▶ [Problem details]: Give all of the listing again word for word, with images excluded.

▶ [Collected material]:
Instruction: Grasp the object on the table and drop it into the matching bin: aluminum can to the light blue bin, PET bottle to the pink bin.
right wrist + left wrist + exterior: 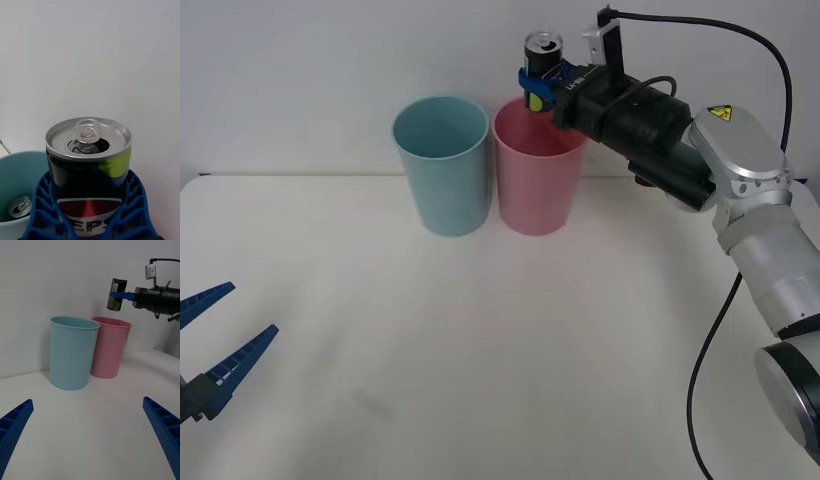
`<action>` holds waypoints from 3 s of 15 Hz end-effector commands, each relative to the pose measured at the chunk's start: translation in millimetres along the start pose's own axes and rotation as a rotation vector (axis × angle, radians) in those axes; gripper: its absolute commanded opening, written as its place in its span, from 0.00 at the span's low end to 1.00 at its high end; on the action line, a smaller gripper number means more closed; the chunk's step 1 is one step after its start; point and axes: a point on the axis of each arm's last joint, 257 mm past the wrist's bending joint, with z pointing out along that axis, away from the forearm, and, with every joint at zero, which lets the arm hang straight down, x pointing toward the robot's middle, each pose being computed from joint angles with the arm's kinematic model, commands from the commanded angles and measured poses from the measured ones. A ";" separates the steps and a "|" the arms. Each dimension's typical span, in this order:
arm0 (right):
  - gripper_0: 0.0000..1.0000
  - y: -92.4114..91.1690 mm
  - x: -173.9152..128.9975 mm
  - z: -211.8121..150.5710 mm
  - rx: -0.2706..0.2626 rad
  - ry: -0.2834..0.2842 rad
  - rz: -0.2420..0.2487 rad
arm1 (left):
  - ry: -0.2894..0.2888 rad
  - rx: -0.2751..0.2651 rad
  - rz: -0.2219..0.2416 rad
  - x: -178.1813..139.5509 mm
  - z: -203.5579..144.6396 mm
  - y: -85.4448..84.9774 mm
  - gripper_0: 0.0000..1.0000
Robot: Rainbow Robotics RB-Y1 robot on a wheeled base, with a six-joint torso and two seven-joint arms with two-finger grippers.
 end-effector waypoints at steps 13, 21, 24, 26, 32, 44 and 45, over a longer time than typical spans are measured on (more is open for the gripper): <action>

▶ [Answer]:
Instruction: Grasp the object on the table and drop it into the matching bin: aluminum can to the light blue bin, PET bottle to the pink bin.
right wrist + left wrist + exterior: 
`<action>` holds waypoints from 3 s of 15 Hz end-effector commands, each relative to the pose measured at the chunk's start: translation in millimetres along the start pose's own axes and rotation as a rotation vector (axis × angle, radians) in those axes; gripper: its absolute commanded opening, written as its place in its span, from 0.00 at the span's low end to 1.00 at its high end; on the action line, a smaller gripper number means more closed; the chunk's step 1 is one step after its start; point and axes: a point on the axis of each arm's last joint, 257 mm past the wrist's bending joint, with z pointing out along that axis, away from the forearm, and, with every joint at zero, which lets the arm hang straight down, x pointing toward the robot's middle, each pose being computed from joint angles with the arm's kinematic model, commands from the commanded angles and measured poses from the measured ones. A ";" separates the steps and a "|" the arms. Each dimension's typical span, in this order:
arm0 (right):
  - gripper_0: 0.0000..1.0000
  - y: -92.4114..91.1690 mm
  - x: -173.9152..128.9975 mm
  - z: -211.8121..150.5710 mm
  - rx: -0.2706..0.2626 rad
  - ry: -0.2834..0.2842 rad
  - rz: -0.2420..0.2487 rad
arm1 (left):
  - ry: -0.2894..0.2888 rad
  - rx: -0.2751..0.2651 rad
  - rz: -0.2219..0.2416 rad
  - x: -178.1813..139.5509 mm
  - z: -203.5579..144.6396 mm
  - y: -85.4448..84.9774 mm
  - gripper_0: 0.0000..1.0000
Robot: Rainbow Robotics RB-Y1 robot on a wheeled base, with a six-joint torso and two seven-joint arms with two-finger grippers.
 end-effector waypoints at steps 13, 21, 24, 26, 32, 44 and 45, over a longer time than typical spans are measured on (more is open for the gripper): <action>

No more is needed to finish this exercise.